EXERCISE INPUTS below:
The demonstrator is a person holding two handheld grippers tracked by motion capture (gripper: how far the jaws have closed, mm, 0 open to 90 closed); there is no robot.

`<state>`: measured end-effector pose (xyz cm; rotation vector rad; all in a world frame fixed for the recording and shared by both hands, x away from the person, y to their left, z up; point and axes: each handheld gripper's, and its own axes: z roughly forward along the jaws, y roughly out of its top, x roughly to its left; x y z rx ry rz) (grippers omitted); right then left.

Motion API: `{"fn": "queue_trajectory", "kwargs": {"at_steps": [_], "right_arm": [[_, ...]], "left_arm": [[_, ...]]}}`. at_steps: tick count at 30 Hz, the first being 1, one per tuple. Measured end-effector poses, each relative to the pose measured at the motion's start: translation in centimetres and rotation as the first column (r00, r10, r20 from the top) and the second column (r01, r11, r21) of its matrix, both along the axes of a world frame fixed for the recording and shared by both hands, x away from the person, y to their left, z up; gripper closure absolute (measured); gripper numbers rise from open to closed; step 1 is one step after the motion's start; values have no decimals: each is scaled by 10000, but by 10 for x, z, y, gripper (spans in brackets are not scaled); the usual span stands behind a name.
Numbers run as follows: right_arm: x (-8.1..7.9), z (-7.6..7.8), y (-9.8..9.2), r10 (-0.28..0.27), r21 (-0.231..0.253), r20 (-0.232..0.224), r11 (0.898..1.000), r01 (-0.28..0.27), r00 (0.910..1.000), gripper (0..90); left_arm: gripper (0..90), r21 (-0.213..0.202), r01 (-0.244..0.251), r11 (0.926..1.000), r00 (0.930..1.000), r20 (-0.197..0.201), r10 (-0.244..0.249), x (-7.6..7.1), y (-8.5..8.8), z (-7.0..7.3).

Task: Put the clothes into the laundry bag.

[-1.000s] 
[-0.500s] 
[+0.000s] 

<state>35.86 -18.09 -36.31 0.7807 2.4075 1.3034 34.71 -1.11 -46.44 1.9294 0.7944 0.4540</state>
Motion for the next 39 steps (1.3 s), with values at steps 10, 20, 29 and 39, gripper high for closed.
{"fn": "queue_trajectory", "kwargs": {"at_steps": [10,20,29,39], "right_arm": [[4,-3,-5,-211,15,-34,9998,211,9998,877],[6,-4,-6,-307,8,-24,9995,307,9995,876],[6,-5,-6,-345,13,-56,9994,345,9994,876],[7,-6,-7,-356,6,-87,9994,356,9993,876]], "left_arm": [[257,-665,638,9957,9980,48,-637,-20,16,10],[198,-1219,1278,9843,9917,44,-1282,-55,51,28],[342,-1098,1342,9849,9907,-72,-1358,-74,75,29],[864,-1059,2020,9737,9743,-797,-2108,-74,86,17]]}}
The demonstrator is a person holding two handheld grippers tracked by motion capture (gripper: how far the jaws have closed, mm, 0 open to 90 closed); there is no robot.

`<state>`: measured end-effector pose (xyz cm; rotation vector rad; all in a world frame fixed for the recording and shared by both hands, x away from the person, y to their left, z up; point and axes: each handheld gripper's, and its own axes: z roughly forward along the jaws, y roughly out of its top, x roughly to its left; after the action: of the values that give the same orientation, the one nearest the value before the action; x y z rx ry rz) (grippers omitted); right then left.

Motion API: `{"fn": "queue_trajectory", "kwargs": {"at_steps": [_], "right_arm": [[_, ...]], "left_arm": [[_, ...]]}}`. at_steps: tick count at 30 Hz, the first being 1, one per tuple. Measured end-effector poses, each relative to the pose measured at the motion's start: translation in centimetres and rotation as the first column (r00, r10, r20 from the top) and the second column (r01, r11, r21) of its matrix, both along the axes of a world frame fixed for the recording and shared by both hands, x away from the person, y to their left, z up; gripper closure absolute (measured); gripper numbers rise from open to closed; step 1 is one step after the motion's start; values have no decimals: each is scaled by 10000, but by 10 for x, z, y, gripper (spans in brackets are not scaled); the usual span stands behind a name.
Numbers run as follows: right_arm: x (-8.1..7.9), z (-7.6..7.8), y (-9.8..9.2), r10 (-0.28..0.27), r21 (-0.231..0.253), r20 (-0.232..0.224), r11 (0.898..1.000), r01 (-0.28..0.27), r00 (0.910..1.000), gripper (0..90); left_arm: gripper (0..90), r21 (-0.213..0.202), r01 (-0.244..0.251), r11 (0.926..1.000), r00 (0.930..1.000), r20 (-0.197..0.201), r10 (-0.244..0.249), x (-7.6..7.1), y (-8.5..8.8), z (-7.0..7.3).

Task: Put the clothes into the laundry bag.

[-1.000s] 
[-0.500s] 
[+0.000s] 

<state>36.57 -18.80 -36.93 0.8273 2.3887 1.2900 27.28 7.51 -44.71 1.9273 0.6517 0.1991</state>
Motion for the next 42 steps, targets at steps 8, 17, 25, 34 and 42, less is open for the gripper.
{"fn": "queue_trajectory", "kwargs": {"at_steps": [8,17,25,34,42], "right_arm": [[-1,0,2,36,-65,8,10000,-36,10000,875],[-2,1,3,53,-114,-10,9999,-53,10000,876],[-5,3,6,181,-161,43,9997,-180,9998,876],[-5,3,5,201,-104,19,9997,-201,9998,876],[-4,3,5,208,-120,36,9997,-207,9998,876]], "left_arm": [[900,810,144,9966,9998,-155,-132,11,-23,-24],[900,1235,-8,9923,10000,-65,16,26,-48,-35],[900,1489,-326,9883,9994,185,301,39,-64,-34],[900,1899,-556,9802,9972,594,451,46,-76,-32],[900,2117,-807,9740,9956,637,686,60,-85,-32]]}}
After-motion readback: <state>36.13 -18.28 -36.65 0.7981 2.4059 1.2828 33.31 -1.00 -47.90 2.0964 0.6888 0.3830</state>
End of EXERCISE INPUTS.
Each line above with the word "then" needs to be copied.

`<state>`: measured end-effector pose (xyz cm; rotation vector rad; all in a world frame fixed for the recording and shared by both hands, x away from the person, y to their left, z up; point and axes: each handheld gripper's, and its own axes: z roughly forward along the jaws, y roughly out of its top, x roughly to its left; x y z rx ry rz) (grippers omitted); right then left.
`<state>`: measured end-effector pose (xyz cm; rotation vector rad; all in a world frame fixed for the recording and shared by both hands, x away from the person, y to their left, z up; point and axes: each handheld gripper's, and its own axes: z roughly forward along the jaws, y roughly out of its top, x roughly to its left; after the action: of the values that give the same orientation, the one nearest the value before the action; x y z rx ry rz) (grippers omitted); right then left.

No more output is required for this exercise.